The contract for the preliminary design of a Pulse Forming Network (PFN) is part of a larger effort by the U.S. Navy to develop a multimission weapon system for use on naval warships to defend and attack with pinpoint accuracy.

Under the contract, Raytheon will provide the research and development of an advanced Integrated Power Systems power load module that may be used for PFNs to power future lasers, railguns or radars.

The PFN is a large power system providing the electromagnetic energy for the railgun projectile, which will travel up to 220 miles in less than six minutes and exit the atmosphere before hitting its target at a velocity of 5,000 feet per second.

The upcoming phase of railgun development includes demonstrating that it’s possible to fire a railgun at a rate of 10 rounds per minute, as well as doing new kinds of thermal and cooling tests.

A pulse forming network for an Nd:YAG laser rangefinder.

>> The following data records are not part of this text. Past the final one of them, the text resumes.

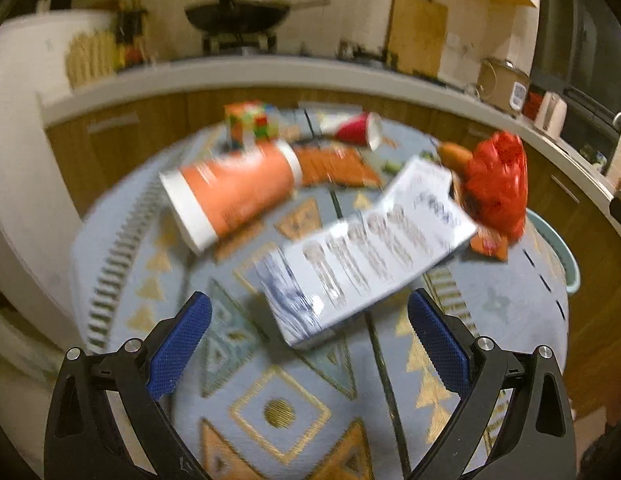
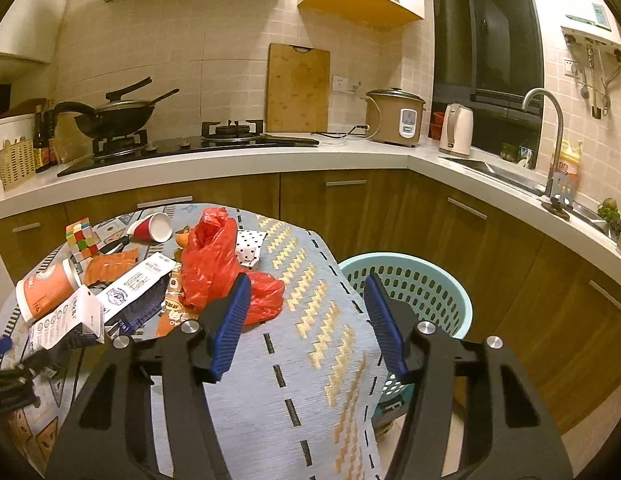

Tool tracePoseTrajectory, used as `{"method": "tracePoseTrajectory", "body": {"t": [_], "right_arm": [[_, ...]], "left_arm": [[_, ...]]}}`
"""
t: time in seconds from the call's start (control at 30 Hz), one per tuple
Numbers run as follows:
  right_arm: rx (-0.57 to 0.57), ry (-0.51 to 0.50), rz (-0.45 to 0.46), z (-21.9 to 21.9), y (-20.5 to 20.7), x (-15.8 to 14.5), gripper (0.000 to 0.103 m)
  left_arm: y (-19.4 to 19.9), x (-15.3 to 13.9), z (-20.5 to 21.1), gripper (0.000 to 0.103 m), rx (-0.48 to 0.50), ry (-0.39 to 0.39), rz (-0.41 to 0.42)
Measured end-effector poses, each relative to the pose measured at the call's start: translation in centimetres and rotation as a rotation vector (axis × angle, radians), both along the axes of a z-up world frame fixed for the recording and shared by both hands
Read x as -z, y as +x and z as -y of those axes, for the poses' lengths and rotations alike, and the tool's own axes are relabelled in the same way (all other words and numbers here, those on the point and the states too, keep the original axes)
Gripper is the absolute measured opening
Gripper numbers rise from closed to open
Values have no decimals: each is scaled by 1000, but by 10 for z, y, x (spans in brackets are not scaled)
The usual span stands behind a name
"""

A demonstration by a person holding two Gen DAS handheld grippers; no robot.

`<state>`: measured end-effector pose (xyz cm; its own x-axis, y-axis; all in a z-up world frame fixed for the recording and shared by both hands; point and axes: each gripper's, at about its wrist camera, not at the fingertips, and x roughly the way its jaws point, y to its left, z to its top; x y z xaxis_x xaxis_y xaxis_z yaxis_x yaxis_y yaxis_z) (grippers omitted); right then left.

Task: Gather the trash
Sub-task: 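Grasp the blue-and-white milk carton with the left tool while the right tool grasps the red plastic bag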

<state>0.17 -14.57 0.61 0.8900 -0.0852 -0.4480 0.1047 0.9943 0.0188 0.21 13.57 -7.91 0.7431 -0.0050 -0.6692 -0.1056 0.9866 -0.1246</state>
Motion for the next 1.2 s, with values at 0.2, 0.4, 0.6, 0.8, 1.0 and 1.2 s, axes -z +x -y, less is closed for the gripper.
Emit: {"method": "tracePoseTrajectory", "body": {"t": [0.2,0.4,0.6,0.8,1.0,1.2], "right_arm": [[11,9,-8,4,2,1,55],[11,6,-13,4,3,3,55],[-24,19,-24,5,5,7,55],[-47,17,-45,-3,9,13,55],[-58,19,-63,-4,13,17,55],[-130,37,-91,-5,19,23,55]], "left_arm": [[-5,0,25,92,145,-66,4],[-14,-10,64,92,331,-94,48],[-20,-26,72,93,365,49,111],[9,-12,55,93,423,134,37],[25,0,57,92,471,153,13],[36,7,69,59,533,186,-62]]}}
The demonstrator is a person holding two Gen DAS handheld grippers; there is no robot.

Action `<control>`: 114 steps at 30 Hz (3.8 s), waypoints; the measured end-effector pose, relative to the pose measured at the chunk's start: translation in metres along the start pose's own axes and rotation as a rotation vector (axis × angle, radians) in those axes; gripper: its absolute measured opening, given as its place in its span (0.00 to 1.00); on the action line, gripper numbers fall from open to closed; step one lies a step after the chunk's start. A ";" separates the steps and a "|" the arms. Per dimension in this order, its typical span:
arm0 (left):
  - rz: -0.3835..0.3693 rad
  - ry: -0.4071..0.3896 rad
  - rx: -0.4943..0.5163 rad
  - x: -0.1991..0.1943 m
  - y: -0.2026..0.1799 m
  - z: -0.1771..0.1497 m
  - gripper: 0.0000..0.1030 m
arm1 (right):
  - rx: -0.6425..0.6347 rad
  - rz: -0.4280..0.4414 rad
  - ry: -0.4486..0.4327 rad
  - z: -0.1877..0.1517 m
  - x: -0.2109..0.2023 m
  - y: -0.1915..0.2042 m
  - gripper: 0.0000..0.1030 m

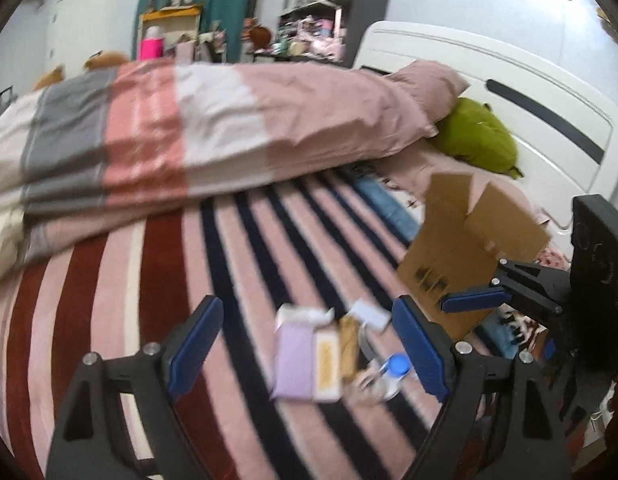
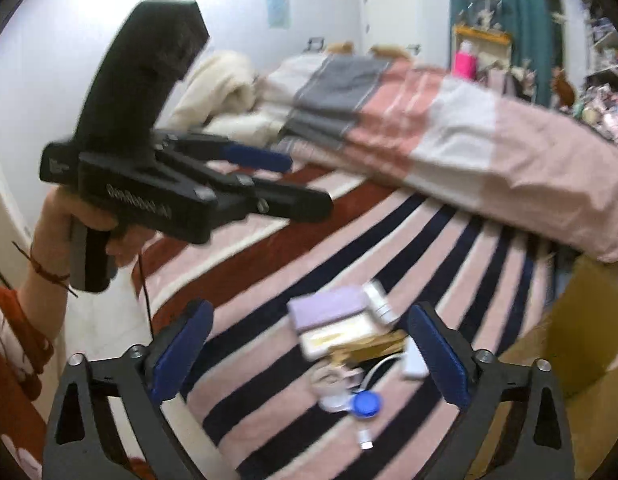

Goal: Organize rigid objects
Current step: 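Move the right gripper back and grasp the clear tape roll, then carry the tape roll into the box and release it, then return the right gripper to the items and grasp the contact lens case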

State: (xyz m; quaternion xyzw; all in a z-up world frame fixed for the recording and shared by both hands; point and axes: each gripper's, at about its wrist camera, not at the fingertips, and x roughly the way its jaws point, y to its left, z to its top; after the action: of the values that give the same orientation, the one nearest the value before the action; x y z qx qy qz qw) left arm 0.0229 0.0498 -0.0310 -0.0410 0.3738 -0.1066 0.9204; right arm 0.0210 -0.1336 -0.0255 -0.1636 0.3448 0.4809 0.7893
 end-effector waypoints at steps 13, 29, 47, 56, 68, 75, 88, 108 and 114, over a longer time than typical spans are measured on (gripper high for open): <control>-0.037 0.058 -0.033 0.027 0.015 -0.054 0.82 | -0.001 -0.047 0.287 -0.068 0.099 -0.028 0.51; -0.223 0.109 -0.007 0.037 -0.016 -0.042 0.82 | -0.053 -0.094 0.231 -0.057 0.072 -0.013 0.43; -0.455 0.155 0.053 0.044 -0.078 0.018 0.43 | -0.125 -0.214 -0.083 -0.015 -0.014 -0.001 0.43; -0.431 0.153 0.207 0.050 -0.131 0.080 0.42 | -0.089 -0.339 -0.146 -0.003 -0.054 -0.034 0.43; -0.486 0.348 0.307 0.135 -0.218 0.121 0.41 | 0.141 -0.421 -0.044 -0.018 -0.093 -0.132 0.43; -0.436 0.399 0.311 0.154 -0.229 0.120 0.47 | 0.314 -0.429 0.078 -0.044 -0.084 -0.166 0.44; -0.242 0.165 0.220 0.074 -0.157 0.109 0.70 | 0.174 -0.376 -0.067 -0.019 -0.084 -0.109 0.98; -0.019 0.061 -0.028 0.039 -0.012 -0.054 0.78 | -0.170 -0.144 0.040 -0.049 0.007 0.022 0.81; -0.035 0.034 -0.043 0.036 -0.008 -0.066 0.78 | -0.178 -0.137 0.022 -0.044 0.006 0.024 0.80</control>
State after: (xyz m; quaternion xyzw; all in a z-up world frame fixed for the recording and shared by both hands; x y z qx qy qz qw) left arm 0.0001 0.0339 -0.1017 -0.0654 0.3910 -0.1152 0.9108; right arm -0.0153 -0.1444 -0.0591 -0.2613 0.2974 0.4527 0.7990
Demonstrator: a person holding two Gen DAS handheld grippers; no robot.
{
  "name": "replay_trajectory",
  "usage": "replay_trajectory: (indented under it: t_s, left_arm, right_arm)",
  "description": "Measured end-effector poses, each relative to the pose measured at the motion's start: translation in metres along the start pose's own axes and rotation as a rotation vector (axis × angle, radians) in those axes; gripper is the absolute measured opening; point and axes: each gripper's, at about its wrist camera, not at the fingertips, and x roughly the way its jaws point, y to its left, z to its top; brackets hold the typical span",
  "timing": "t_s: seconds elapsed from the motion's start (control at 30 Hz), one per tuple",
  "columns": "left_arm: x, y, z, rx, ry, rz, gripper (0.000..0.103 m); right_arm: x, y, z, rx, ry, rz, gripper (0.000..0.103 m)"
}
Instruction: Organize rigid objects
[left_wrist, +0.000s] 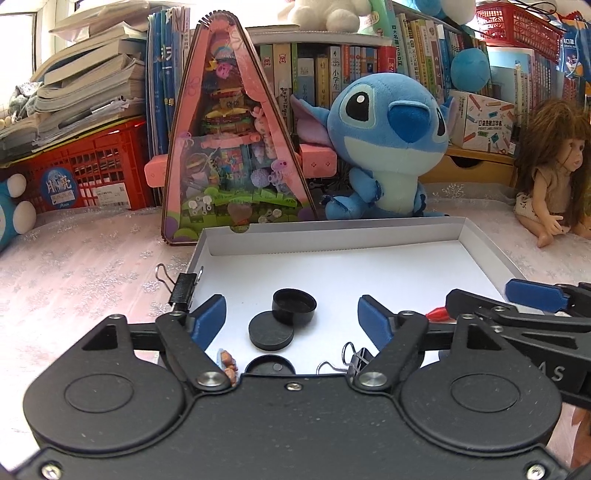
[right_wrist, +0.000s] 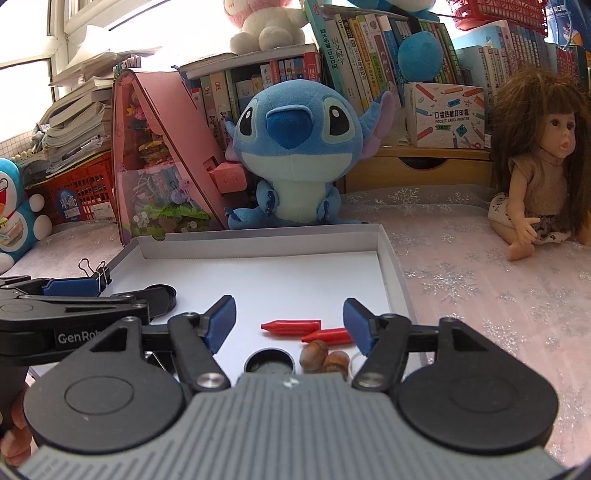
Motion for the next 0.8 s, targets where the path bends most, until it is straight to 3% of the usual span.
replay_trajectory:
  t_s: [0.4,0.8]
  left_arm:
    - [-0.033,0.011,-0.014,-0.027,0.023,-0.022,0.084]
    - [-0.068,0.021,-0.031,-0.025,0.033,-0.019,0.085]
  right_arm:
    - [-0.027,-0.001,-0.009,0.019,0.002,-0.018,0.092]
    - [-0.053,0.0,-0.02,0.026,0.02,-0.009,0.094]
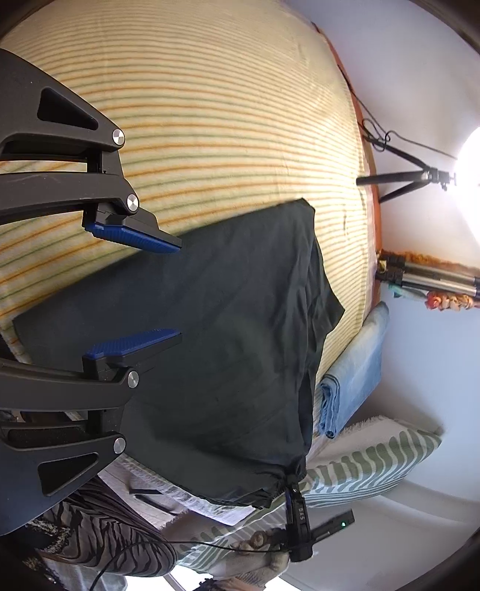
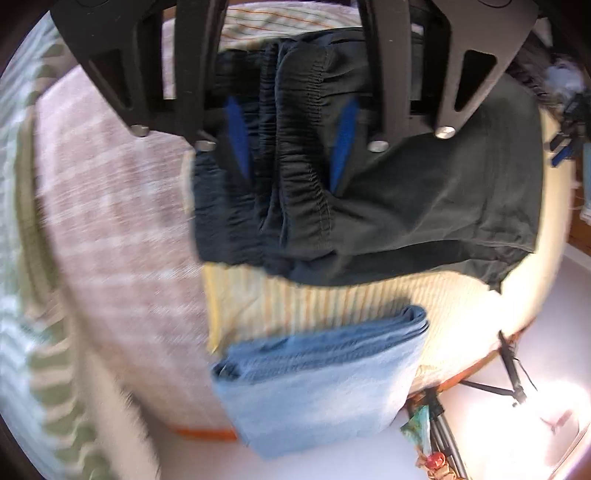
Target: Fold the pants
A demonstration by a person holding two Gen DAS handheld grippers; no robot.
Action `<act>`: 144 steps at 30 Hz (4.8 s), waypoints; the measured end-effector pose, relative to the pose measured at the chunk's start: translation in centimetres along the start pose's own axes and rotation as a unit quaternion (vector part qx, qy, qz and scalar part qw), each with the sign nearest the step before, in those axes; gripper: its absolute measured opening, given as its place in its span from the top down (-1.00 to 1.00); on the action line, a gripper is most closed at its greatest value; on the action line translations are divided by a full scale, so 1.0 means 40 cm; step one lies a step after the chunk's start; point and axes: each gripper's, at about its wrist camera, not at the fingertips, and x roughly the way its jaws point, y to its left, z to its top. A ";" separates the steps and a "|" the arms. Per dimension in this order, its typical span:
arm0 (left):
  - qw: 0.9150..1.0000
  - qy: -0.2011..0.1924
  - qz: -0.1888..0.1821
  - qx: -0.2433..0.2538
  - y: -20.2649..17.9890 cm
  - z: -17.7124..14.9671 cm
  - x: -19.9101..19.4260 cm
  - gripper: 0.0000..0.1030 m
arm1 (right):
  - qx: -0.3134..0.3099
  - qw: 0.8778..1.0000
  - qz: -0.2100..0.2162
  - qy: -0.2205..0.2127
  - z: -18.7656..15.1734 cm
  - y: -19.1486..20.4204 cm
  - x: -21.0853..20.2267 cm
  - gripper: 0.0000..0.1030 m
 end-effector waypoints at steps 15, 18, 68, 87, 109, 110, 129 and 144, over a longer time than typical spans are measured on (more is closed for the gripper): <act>1.000 0.017 -0.005 -0.007 -0.017 -0.055 -0.004 0.20 | -0.126 0.992 0.017 0.021 -0.156 0.151 -0.031 0.10; 0.999 0.019 -0.005 -0.026 -0.003 -0.062 -0.010 0.20 | -0.135 0.990 0.001 0.034 -0.177 0.130 -0.010 0.11; 0.982 -0.088 -0.088 -0.142 -0.032 -0.087 -0.009 0.52 | -0.255 0.957 0.062 0.125 -0.021 1.121 0.232 0.54; 0.980 -0.076 -0.084 -0.162 -0.055 -0.114 -0.020 0.62 | -0.189 0.966 0.157 0.075 0.023 0.984 0.131 0.92; 0.968 -0.109 -0.218 -0.057 -0.273 0.050 0.001 0.80 | -0.115 0.973 0.199 -0.025 0.106 0.676 -0.105 0.93; 0.967 -0.108 -0.223 -0.051 -0.286 0.059 0.006 0.80 | -0.112 0.974 0.197 -0.029 0.109 0.659 -0.115 0.93; 0.948 -0.051 -0.314 0.025 -0.544 0.205 0.196 0.84 | -0.047 0.991 0.110 -0.055 0.144 0.255 -0.142 0.94; 0.937 -0.022 -0.344 0.055 -0.647 0.257 0.295 0.86 | -0.033 0.997 0.063 -0.038 0.139 0.079 -0.083 0.94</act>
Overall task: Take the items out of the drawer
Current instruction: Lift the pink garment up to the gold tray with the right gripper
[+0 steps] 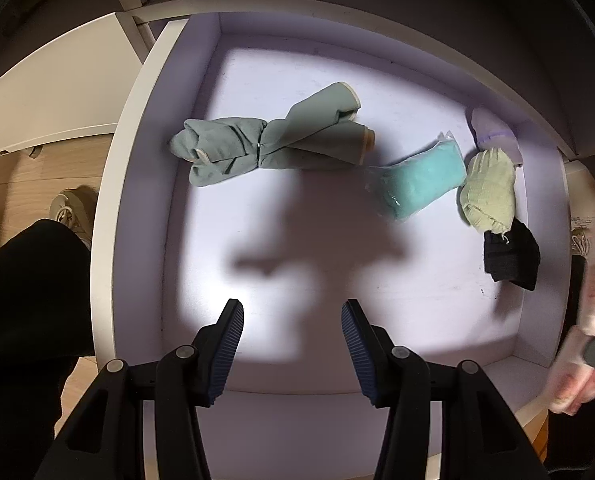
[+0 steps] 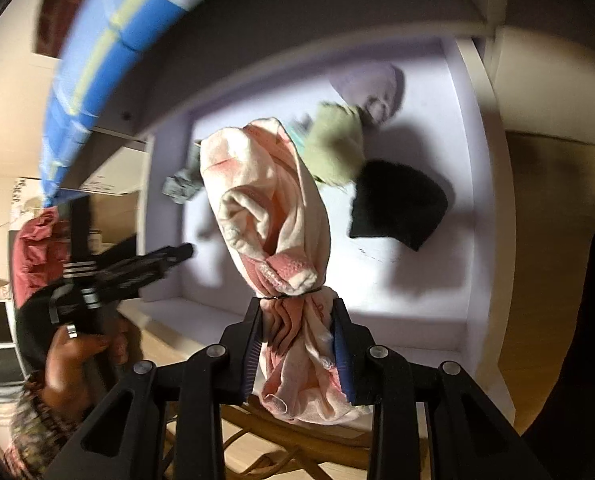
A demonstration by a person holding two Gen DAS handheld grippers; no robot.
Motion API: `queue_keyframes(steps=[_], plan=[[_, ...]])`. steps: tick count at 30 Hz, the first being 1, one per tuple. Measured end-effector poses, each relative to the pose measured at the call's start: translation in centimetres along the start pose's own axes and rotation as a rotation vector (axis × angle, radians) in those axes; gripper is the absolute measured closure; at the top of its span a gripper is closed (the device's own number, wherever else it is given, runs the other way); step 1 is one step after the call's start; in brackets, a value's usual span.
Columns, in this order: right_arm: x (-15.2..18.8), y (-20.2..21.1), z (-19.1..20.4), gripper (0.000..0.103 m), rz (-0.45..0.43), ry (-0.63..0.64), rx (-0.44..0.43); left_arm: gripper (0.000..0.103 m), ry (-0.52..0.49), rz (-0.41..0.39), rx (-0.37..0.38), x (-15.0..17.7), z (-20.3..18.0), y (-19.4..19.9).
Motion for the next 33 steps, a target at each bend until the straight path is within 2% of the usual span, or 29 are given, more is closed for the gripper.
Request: queue_keyframes(steps=[5,22,28,33], plan=[[-0.2,3.5,1.7,0.07,-0.057,0.035,-0.022,0.051,0.008,-0.003,0.012,-0.2,-0.2,0.1],[-5.1,13.7,8.7,0.07,-0.23,0.118,-0.085,0.051,0.035,0.007,0.032,-0.1,0.3,0.4],[-9.9,16.0,11.7,0.07,-0.317,0.129,-0.063,0.051,0.025,0.01,0.042,-0.3,0.2,0.3],[-15.6,16.5,13.4,0.07,-0.38,0.124,0.015,0.051,0.017,0.009,0.053,-0.3,-0.1,0.3]])
Point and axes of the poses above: each gripper's, at about its wrist camera, not at the fingertips, and y roughly against the way its jaws point, z to its left, x to its underside, the point moved 4 cm from there along -y, roughly the way its jaws point
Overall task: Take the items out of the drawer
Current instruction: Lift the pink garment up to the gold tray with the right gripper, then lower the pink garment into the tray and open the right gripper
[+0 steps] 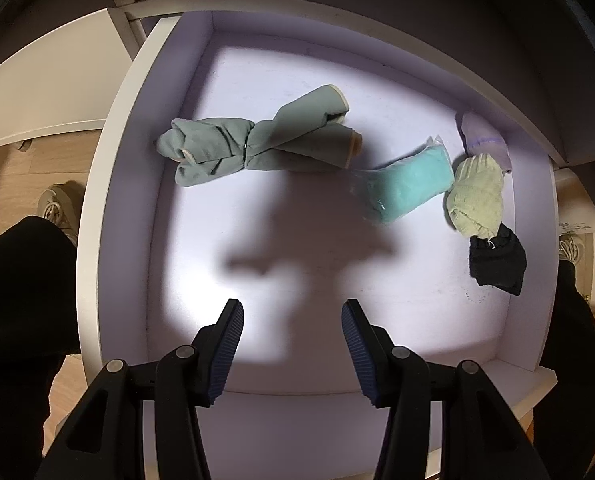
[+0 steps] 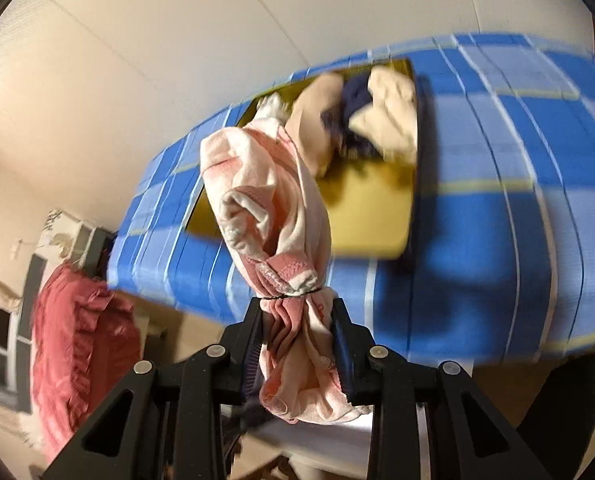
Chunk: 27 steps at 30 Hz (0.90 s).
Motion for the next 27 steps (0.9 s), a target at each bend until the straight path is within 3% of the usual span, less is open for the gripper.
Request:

Wikipedia on pulse forming networks

A Pulse Forming Network (PFN) accumulates electrical energy over a comparatively long time, then releases the stored energy in the form of a relatively square pulse of comparatively short duration for various pulsed power applications. In practice, a PFN is charged by means of a high voltage power source, then rapidly discharged into a load via a high voltage switch, such as a spark gap or hydrogen thyratron. The load may be a high power microwave oscillator such as a klystron or magnetron, a flashtube, or even an electromagnet. Depending upon the application, the output pulse repetition rate may range from a fraction of a Hertz to over 10kHz.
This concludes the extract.